• Data section
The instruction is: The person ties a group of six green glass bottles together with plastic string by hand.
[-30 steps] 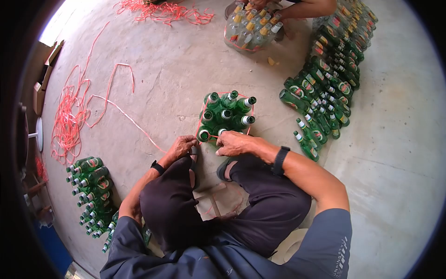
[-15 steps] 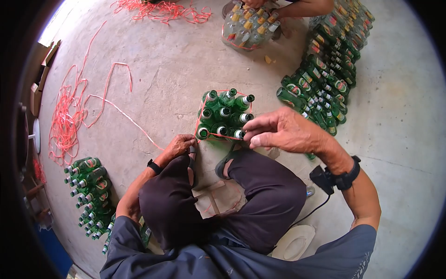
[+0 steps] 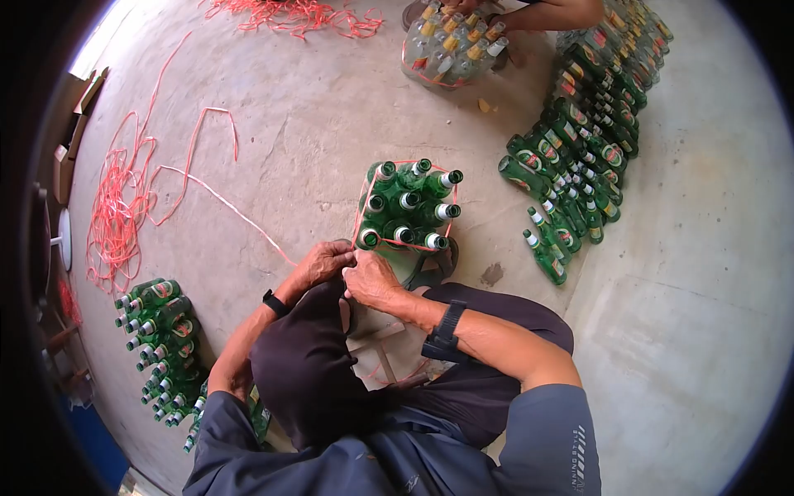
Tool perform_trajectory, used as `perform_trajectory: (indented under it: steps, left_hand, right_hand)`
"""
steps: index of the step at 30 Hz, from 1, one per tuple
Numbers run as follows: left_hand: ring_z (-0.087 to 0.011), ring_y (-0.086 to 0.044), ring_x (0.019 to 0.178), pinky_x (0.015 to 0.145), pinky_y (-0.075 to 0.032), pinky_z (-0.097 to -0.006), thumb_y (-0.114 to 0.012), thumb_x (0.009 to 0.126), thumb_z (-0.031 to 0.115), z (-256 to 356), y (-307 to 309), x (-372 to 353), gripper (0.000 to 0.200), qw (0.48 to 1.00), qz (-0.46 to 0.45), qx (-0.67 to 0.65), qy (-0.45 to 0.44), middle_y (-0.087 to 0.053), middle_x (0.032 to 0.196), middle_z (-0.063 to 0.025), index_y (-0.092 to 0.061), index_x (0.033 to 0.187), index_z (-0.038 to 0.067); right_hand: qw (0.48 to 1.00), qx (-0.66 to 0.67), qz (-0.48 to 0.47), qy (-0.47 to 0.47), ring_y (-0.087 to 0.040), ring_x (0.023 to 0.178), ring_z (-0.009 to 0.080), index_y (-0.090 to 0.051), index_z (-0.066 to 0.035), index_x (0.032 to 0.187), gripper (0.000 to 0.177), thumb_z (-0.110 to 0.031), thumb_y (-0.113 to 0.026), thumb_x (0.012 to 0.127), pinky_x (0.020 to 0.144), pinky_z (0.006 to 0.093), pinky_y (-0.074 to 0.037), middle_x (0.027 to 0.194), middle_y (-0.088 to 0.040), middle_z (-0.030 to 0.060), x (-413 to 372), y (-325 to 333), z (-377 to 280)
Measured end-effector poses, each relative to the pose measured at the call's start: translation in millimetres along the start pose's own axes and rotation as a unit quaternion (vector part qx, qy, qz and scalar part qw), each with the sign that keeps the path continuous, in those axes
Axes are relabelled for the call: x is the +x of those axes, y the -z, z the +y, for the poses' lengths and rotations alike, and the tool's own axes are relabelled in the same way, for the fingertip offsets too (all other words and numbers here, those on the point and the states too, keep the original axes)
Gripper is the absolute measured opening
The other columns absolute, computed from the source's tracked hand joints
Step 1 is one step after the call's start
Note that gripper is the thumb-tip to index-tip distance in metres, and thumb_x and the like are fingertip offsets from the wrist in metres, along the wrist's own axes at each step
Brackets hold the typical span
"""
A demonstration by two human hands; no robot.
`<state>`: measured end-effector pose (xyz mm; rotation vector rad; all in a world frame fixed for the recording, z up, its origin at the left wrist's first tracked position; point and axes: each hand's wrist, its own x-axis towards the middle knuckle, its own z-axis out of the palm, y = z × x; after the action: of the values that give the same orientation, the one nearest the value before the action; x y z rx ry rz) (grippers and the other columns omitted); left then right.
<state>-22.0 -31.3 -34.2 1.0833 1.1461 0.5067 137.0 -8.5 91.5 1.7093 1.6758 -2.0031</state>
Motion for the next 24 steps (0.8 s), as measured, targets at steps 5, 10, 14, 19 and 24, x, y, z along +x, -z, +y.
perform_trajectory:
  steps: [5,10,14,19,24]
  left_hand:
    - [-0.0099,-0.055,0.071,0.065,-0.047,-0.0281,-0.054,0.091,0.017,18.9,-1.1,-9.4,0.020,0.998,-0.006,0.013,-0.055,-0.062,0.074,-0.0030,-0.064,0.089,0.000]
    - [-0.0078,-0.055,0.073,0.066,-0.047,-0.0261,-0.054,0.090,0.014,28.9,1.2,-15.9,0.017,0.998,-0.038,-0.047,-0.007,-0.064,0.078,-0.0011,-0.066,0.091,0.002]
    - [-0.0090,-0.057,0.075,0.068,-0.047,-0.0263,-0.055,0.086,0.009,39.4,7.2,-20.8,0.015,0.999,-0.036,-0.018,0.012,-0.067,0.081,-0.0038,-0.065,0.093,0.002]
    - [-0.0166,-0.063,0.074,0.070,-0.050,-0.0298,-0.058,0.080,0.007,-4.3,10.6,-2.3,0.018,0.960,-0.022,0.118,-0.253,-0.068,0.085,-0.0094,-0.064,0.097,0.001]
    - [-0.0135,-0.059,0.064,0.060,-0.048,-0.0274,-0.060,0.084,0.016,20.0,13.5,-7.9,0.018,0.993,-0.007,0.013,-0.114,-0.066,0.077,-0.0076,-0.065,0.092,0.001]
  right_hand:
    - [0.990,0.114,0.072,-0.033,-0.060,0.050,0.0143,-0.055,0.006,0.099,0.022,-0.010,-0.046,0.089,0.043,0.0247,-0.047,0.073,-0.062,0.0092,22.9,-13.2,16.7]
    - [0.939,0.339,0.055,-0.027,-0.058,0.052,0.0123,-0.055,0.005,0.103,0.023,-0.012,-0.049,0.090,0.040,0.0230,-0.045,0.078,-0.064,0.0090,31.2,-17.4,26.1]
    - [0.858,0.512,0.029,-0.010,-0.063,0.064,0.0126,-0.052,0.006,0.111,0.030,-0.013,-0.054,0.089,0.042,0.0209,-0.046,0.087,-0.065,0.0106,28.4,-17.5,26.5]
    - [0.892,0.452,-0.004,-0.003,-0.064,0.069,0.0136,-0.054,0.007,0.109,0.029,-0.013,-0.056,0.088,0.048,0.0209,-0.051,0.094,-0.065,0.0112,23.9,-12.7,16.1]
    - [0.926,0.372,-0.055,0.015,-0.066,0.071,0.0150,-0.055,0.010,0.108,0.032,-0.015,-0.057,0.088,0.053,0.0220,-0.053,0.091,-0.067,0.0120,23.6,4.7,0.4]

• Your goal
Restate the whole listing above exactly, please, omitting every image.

• Written answer
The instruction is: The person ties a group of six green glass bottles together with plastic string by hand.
[-30 steps] 
[-15 steps] 
[+0 steps] 
Tool perform_trajectory, used as `perform_trajectory: (indented under it: steps, left_hand, right_hand)`
"""
steps: index of the step at 30 Hz, from 1, one per tuple
Numbers run as follows: left_hand: ring_z (-0.087 to 0.011), ring_y (-0.086 to 0.044), ring_x (0.019 to 0.178), pinky_x (0.015 to 0.145), pinky_y (-0.075 to 0.032), pinky_z (-0.097 to -0.006), thumb_y (-0.114 to 0.012), thumb_x (0.009 to 0.126), thumb_z (-0.031 to 0.115), z (-256 to 356), y (-307 to 309), x (-372 to 353), gripper (0.000 to 0.200), qw (0.48 to 1.00), qz (-0.46 to 0.45), qx (-0.67 to 0.65), qy (-0.45 to 0.44), middle_y (-0.087 to 0.053), middle_x (0.032 to 0.196), middle_z (-0.063 to 0.025), index_y (-0.092 to 0.061), index_x (0.033 to 0.187), index_z (-0.038 to 0.067); right_hand: qw (0.48 to 1.00), qx (-0.66 to 0.67), qz (-0.48 to 0.47), qy (-0.47 to 0.47), ring_y (-0.087 to 0.040), ring_x (0.023 to 0.178), ring_z (-0.009 to 0.080), index_y (-0.090 to 0.051), index_z (-0.066 to 0.035), index_x (0.032 to 0.187), gripper (0.000 to 0.177), thumb_z (-0.110 to 0.031), thumb_y (-0.113 to 0.026), thumb_x (0.012 to 0.127), pinky_x (0.020 to 0.144), pinky_z (0.006 to 0.093), pinky_y (-0.074 to 0.037), middle_x (0.027 to 0.194), middle_y (-0.088 to 0.040), middle_z (-0.030 to 0.060), x (-413 to 372), y (-325 to 333), z (-377 to 280)
Measured end-effector poses, each relative to the pose measured at the call's start: translation in millimetres along the start pose's own axes and rotation as a unit quaternion (vector part qx, qy, qz and scalar part qw), each with the sign that keeps the path continuous, in those axes
Axes are relabelled for the call: x is the +x of those axes, y the -z, z the +y, for the poses' lengths and rotations alike, and the tool's own axes are relabelled in the same way, for the fingertip offsets too (all other words and numbers here, those on the point and the states too, keep the original axes)
Gripper is the absolute measured opening
The other columns absolute, computed from the source's tracked hand joints
Step 1 is one step after the call's start
Note that gripper is the thumb-tip to index-tip distance in metres, and thumb_x and the like are fingertip offsets from the wrist in metres, along the wrist's own axes at each step
Brackets hold the typical span
"""
A demonstration by two human hands; no robot.
`<state>`: measured end-effector pose (xyz mm; rotation vector rad; all in a world frame fixed for the recording, z up, its origin at the left wrist's first tracked position; point and axes: each hand's wrist, its own x-axis towards the middle knuckle, its own z-axis out of the palm, y = z × x; after the action: of the values that give the same orientation, the one nearest the value before the action; x y z rx ry rz) (grippers and the other columns omitted); left then right.
<state>-22.0 -31.3 -34.2 1.0833 1.1461 0.5067 137.0 -8.5 91.5 1.7093 1.6758 -2.0031</state>
Motion for the next 24 steps (0.8 s), as measured, targets at steps 5, 10, 14, 19 and 24, x, y, z along +x, -z, +y.
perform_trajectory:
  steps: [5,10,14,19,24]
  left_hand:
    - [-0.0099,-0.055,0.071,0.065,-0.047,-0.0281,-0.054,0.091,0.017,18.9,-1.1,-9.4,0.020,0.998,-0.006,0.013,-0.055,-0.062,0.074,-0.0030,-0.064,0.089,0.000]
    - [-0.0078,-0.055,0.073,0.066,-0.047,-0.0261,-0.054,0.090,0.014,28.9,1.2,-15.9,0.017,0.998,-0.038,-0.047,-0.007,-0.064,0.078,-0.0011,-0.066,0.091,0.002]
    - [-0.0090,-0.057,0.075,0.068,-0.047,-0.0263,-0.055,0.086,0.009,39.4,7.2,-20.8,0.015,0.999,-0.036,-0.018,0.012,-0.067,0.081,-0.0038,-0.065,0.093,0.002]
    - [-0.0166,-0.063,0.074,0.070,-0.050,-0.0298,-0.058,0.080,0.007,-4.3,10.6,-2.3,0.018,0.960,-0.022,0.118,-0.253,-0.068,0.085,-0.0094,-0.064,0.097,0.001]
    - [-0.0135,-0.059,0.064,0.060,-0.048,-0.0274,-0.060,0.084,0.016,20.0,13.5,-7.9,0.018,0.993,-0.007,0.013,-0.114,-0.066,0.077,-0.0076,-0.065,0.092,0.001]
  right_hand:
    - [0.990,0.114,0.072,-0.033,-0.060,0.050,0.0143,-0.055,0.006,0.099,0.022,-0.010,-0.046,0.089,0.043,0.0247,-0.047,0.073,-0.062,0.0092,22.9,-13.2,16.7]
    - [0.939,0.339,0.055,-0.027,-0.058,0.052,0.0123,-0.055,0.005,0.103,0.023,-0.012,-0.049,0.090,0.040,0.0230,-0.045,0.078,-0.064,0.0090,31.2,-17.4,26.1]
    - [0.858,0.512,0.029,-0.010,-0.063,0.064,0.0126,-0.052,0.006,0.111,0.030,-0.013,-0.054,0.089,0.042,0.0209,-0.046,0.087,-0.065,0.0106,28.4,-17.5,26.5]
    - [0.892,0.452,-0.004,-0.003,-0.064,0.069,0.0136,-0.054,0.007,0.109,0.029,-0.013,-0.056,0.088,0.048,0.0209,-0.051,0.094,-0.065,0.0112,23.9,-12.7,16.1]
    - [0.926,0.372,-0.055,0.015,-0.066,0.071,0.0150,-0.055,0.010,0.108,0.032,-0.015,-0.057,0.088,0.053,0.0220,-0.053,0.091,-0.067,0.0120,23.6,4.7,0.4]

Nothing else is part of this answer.